Of course, finding quality Russian produce is much easier now than it once was. Born during the final years of the Soviet Union, Vikentev grew up accustomed to a limited diet. “We had closed borders at that time, so we only had local stuff and some ingredients from Bulgaria, Czech Republic and a few countries across the USSR,” he says. “We’d go to the market and they’d have potatoes, carrots, chicken, onions and — that’s it. It was actually a very big problem. If you wanted to buy chicken, you’d have to queue for two and a half hours.”

After the collapse of the Soviet Union in 1991, larger grocery stores began importing a wider range of global produce. Vikentev’s parents responded by buying newly available food magazines and testing out unfamiliar ingredients and recipes at home. “One of the reasons Russia doesn’t have as strong a gastronomic culture as most of Europe is because our restaurant culture is still very, very young,” says Vikentev. He notes that, until the 1990s, very few people dined out; most of his formative culinary experiences were in his parents’ kitchen.

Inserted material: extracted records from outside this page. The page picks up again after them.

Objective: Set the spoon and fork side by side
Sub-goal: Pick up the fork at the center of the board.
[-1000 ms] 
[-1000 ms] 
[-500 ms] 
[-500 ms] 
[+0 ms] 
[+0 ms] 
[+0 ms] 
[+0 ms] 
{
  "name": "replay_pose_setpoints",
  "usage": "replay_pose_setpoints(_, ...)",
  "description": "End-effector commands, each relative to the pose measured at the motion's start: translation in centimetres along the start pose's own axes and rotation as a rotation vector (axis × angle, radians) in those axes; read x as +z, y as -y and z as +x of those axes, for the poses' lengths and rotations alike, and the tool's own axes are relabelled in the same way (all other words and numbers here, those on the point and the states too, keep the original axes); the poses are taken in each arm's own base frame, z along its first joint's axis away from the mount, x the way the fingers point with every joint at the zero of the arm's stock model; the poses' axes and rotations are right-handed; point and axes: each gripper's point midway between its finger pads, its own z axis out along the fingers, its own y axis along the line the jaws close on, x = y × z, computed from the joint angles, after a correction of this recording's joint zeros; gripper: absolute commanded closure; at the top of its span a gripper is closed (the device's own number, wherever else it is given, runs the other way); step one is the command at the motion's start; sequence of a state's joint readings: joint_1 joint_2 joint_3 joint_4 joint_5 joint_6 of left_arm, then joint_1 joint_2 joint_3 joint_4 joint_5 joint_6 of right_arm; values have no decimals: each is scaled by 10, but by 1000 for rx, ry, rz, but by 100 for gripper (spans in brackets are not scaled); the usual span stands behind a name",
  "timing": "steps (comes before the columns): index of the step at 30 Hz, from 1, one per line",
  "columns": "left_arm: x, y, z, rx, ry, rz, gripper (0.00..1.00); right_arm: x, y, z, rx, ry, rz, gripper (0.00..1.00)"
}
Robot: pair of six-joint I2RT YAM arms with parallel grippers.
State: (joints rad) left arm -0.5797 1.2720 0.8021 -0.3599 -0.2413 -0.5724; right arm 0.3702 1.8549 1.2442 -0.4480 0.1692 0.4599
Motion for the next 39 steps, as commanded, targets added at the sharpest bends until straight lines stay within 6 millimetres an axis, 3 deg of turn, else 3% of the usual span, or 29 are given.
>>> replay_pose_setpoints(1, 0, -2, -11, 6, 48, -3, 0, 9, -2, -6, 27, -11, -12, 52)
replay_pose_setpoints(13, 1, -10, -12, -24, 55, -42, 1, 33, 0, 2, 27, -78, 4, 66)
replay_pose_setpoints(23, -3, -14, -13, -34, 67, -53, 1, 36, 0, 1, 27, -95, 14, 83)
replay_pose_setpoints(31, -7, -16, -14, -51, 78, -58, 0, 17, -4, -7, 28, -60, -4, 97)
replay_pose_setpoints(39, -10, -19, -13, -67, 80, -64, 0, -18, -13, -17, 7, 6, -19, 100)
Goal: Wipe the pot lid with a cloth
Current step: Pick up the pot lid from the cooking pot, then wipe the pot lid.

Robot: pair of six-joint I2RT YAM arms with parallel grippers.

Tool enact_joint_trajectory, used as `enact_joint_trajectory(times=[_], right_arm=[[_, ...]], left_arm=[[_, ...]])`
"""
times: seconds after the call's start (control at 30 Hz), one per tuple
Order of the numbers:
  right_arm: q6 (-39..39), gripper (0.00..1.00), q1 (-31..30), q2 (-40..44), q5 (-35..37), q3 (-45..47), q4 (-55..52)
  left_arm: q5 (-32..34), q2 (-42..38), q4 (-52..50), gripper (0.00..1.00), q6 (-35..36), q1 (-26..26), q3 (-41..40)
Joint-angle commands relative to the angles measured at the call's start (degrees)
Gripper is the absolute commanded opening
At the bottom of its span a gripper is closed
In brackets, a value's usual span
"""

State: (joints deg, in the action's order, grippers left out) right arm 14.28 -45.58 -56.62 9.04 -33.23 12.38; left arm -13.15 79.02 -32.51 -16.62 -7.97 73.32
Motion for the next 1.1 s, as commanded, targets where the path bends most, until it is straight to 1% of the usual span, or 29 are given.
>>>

While the gastronomic scene may have been a long way from catching up to the innovation happening across Western Europe, Vikentev views the early post-Soviet period as the start of Russia’s modern culinary culture — and it was this newfound, widespread passion that inspired him to enrol in catering college. By the age of 26, he’d worked at some of St Petersburg’s finest restaurants, including Il Palazzo, La Maree, and Grato. Determined to expand his horizons, he travelled abroad, spending a brief but intense spell cooking aboard a private boat in the Mediterranean and honing his skills at restaurants including Giuseppe Ricchebuono’s Michelin-starred Il Vescovado and Albert Adrià’s 41 Degrees.